Slug #1557
Reading list of rationals is too slow
Description
Winfried Bruns sent me a file with about 100000 rationals (total size about 130Mbytes).
If I read the file in using an obvious C++ loop (which stops when reading 0, which I added as an end marker), it takes about 8.8s
A modified version of the file represents the list as a CoCoA-5 comma-separated list: CoCoA-5 reads the list in about 4s.
Why is the direct C++ impl slower?
Investigate & fix.
History
#1 Updated by John Abbott over 3 years ago
The profiler indicates that major costs are hgcd
(from GMP) and ScanUnsignedIntegerLiteral
(from CoCoALib).
JAA is quite surprised that ScanUnsignedIntegerLiteral
is so costly... he will investigate.
#2 Updated by John Abbott over 3 years ago
- Status changed from New to In Progress
- Assignee set to John Abbott
- % Done changed from 0 to 10
I'm still puzzled: ScanUnsignedIntegerLiteral
continue to be slower than whatever the CoCoA-5 interpreter does; could it just be that reading (from an istream
) chars 1 at a time is slow? The interpreter reads a whole line in one go, and then scans that.

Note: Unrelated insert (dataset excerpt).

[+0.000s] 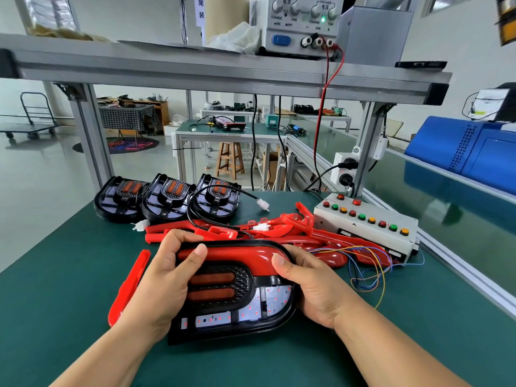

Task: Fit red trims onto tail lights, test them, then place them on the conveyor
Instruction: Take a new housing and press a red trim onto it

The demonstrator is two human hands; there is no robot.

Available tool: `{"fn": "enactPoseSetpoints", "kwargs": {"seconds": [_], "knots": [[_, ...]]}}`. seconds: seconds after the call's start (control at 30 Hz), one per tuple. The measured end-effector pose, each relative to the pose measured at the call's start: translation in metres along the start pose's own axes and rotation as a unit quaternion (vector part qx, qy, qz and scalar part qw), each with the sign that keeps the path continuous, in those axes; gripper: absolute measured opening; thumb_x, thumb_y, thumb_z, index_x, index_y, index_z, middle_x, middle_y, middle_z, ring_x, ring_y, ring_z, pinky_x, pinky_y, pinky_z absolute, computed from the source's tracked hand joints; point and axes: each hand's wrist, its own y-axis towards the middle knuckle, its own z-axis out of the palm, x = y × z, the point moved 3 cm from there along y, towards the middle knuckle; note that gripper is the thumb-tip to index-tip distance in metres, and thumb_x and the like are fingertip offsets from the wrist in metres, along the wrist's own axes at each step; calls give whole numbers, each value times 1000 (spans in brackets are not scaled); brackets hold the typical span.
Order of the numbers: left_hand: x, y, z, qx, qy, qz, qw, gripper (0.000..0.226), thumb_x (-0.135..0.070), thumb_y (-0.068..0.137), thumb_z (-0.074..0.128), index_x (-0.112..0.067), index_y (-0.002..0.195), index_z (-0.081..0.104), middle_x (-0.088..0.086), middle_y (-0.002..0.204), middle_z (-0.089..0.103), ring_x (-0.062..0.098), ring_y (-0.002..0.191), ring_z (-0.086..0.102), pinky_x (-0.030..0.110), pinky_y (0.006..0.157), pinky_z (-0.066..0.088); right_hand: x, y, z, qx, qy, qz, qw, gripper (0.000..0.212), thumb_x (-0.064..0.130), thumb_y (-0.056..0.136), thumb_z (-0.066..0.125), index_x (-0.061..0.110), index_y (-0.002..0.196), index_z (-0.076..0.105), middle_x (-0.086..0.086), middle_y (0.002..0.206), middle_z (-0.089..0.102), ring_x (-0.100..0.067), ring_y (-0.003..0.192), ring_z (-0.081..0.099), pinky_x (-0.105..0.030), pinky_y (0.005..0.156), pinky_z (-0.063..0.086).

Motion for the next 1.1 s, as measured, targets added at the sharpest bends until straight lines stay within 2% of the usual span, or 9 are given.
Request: {"fn": "enactPoseSetpoints", "kwargs": {"seconds": [0.17, 0.3, 0.43, 0.53, 0.6, 0.7, 0.87, 1.0, 1.1], "knots": [[0, 1, 0, 4, 2, -1, 1000, 15, -29, 78, 64, -24, 92, 60, 16, 83, 72, 46, 75, 71, 55, 58, 58, 0, 1, 0, -1, 0, -2, 1000, 23, 21, 72, 73, 13, 93, 78, -13, 101, 75, -24, 91, 72, -31, 78, 57], [2, 4, 0, 29, 28, -17, 999, 26, -34, 79, 62, -32, 105, 59, 14, 92, 75, 39, 81, 73, 48, 61, 60, 1, 2, -2, -12, -8, 12, 1000, 42, 27, 74, 73, 4, 109, 69, -19, 109, 72, -28, 97, 71, -34, 82, 57], [0, 6, -2, 70, 60, -26, 995, 43, -59, 82, 52, -50, 123, 52, 10, 119, 70, 35, 107, 68, 54, 88, 55, 7, 0, 0, 8, -22, 11, 1000, 62, 49, 73, 79, 0, 110, 69, -22, 115, 69, -34, 109, 66, -43, 98, 52], [-7, 8, -4, 57, 113, 17, 992, 46, -64, 81, 44, -57, 126, 51, -10, 137, 57, 12, 132, 50, 43, 111, 39, 7, 0, 1, -12, -16, 12, 1000, 61, 39, 77, 75, -5, 116, 63, -24, 114, 69, -34, 105, 67, -44, 98, 52], [-10, 6, 0, 50, 134, 25, 989, 41, -57, 82, 42, -55, 119, 58, -17, 129, 60, -4, 120, 54, 25, 100, 48, 5, 0, 1, -38, -12, 15, 999, 56, 29, 77, 69, -7, 119, 60, -26, 114, 68, -34, 102, 66, -47, 98, 51], [-6, 4, 4, 49, 148, 21, 988, 33, -51, 82, 44, -53, 110, 61, -16, 112, 68, -2, 98, 67, 17, 70, 57, 3, 1, 2, -50, -14, 9, 999, 55, 27, 79, 67, -8, 120, 59, -29, 116, 66, -38, 105, 64, -52, 102, 47], [-3, 6, -3, 61, 168, 27, 983, 29, -51, 81, 54, -49, 109, 60, 1, 104, 73, 22, 94, 73, 40, 74, 61, 4, -1, 0, -23, -46, -6, 999, 53, 33, 80, 67, -2, 120, 60, -21, 114, 70, -34, 108, 67, -43, 98, 52], [-2, 6, -7, 27, 213, 69, 974, 25, -53, 82, 63, -41, 103, 67, 1, 98, 74, 27, 94, 71, 49, 79, 59, 0, 1, -1, -10, -37, -11, 999, 51, 24, 72, 74, 3, 116, 62, -17, 111, 72, -27, 99, 70, -33, 85, 56], [0, 7, -5, 17, 157, 53, 986, 24, -40, 78, 66, -36, 101, 71, 10, 102, 74, 29, 91, 73, 47, 74, 60, -1, 1, -1, -5, -44, -11, 999, 47, 24, 72, 75, 5, 114, 64, -16, 109, 73, -26, 97, 70, -31, 83, 57]]}}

The slow impl (about 8.8s) is this:
// while (true) // { // const char ch = in.peek(); // this may set eofbit // if (!in.good() || !isdigit(ch)) break; // in.ignore(); // digits += ch; // }
The faster impl (5.5s) is this: [corrected 2021-01-07]
char ch; while (true) { in.get(ch); if (in.eof()) { in.clear(); break; } if (!isdigit(ch)) { in.unget(); break; } digits += ch; }
I also tried with back_inserter
instead of op+=
but that was a bit slower (5.8s).
#3 Updated by John Abbott over 3 years ago
I have found a potentially useful entry on StackOverflow: link https://stackoverflow.com/questions/9272276/can-you-specify-what-isnt-a-delimiter-in-stdgetline
To be honest, I am a little surprised that this is not already part of a standard library.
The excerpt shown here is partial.